Curitiba - O aumento de R$ 50 no valor do salário mínimo provocou um impacto de R$ 373 milhões nos caixas das prefeituras dos municípios brasileiros. O número está num estudo elaborado pela Confederação Nacional de Municípios (CNM), e divulgado ontem. O novo salário mínimo - que foi de R$ 415 para R$ 465 - vigora desde o último domingo.
O estudo revela que o número de municípios que compromete 60% ou mais da sua Receita Corrente Líquida (RCL) com despesas de pessoal aumentará de 103 para 130. São municípios que já não obedecem a Lei de Responsabilidade Fiscal (LRF). Já o número de municípios que gasta entre 55% e 60% da RCL, o que significa que estão dentro da chamada ''faixa prudencial'', passará de 447 para 511.
No caso do Paraná, o impacto é considerado pequeno. Municípios no limite prudencial aumentarão de 28 para 29. Apenas um município extrapola a LRF, número que permanece a partir do novo salário mínimo. Os nomes das administrações não foram divulgados pela CNM, apesar da solicitação da Reportagem.
O estudo revela ainda que 8.193 funcionários públicos ligados a administrações municipais do Paraná foram afetados com o novo salário mínimo. No Estado, segundo a CNM, 8.193 empregados de prefeituras municipais recebem até um salário mínimo.

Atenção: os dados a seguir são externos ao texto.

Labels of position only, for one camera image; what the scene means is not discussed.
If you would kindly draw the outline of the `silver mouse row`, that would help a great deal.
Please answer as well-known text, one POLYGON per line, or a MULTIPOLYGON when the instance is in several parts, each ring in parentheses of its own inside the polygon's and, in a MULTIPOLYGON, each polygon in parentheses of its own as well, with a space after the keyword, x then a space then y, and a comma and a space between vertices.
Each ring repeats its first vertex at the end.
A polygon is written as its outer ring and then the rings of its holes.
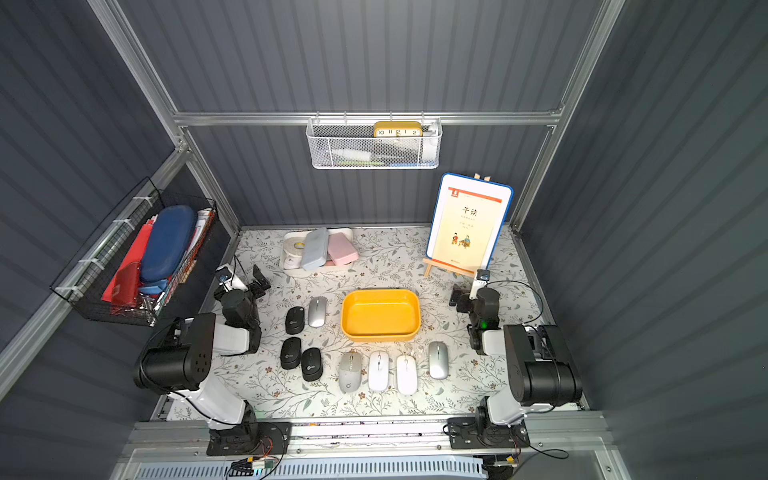
POLYGON ((429 375, 436 380, 444 380, 449 375, 449 354, 447 345, 433 341, 428 347, 429 375))

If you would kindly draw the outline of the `yellow plastic storage box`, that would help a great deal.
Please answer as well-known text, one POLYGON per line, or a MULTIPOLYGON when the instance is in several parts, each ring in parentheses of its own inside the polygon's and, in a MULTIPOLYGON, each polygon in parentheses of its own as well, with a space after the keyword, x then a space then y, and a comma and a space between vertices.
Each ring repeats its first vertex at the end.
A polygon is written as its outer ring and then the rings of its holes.
POLYGON ((422 325, 418 296, 407 289, 364 289, 343 301, 340 325, 354 342, 410 341, 422 325))

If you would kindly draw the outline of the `black mouse with logo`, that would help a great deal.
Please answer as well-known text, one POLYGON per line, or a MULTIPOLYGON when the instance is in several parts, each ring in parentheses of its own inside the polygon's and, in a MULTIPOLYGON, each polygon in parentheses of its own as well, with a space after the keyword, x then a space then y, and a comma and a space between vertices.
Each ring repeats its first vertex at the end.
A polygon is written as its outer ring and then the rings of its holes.
POLYGON ((319 380, 324 372, 322 353, 317 347, 306 349, 301 356, 302 378, 306 382, 319 380))

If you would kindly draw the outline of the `grey white mouse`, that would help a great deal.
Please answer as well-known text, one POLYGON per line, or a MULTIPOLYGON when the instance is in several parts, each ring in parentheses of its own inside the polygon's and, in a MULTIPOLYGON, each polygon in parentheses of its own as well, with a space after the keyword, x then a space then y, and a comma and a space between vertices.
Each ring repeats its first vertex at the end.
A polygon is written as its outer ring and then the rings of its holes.
POLYGON ((355 392, 362 383, 362 361, 359 352, 344 353, 340 359, 338 381, 343 393, 355 392))

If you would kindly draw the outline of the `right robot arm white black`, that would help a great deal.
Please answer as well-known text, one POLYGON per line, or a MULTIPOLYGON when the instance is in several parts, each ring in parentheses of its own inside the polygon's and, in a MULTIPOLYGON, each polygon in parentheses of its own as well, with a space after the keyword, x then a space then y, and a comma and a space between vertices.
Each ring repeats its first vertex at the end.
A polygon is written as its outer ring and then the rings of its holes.
POLYGON ((582 380, 557 326, 501 324, 500 294, 487 286, 455 285, 449 304, 469 315, 470 347, 481 356, 500 356, 506 362, 507 387, 483 398, 477 408, 480 432, 581 399, 582 380))

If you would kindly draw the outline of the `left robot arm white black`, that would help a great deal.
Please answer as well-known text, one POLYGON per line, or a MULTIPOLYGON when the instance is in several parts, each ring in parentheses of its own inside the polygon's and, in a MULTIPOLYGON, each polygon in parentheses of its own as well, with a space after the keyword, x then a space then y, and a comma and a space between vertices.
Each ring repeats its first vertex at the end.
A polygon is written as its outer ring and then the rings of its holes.
POLYGON ((248 284, 226 265, 217 276, 224 321, 217 321, 212 312, 172 320, 145 344, 133 373, 139 388, 180 400, 204 417, 210 454, 248 450, 261 439, 252 407, 211 369, 216 354, 233 357, 258 352, 262 330, 256 300, 271 288, 257 266, 248 284))

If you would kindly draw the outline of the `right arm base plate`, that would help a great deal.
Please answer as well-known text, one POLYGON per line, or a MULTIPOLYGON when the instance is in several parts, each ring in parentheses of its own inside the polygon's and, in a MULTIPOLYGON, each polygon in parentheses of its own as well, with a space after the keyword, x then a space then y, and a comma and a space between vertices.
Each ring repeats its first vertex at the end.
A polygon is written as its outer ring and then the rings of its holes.
POLYGON ((451 417, 442 432, 453 450, 522 449, 529 446, 523 423, 511 426, 482 423, 476 417, 451 417))

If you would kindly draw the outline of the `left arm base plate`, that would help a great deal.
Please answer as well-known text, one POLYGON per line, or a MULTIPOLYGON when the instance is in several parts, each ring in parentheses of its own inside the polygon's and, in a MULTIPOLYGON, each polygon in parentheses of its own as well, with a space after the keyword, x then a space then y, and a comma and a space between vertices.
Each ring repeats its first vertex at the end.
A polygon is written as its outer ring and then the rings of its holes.
POLYGON ((290 422, 253 422, 226 430, 210 430, 206 455, 283 455, 290 442, 290 422))

São 226 funcionários que recebem até meio salário mínimo e 7.967 que ganham de meio salário mínimo a um salário mínimo.
Em comparação com os Estados da região Sul, o Paraná é aquele que apresenta um número maior de funcionários públicos municipais que recebem salário inferior ao mínimo.
A CNM utilizou os dados sobre orçamento do Finbra (Finanças do Brasil) 2007. Também utilizou o Relatório Rais 2008 para obter informações sobre remuneração de funcionários públicos.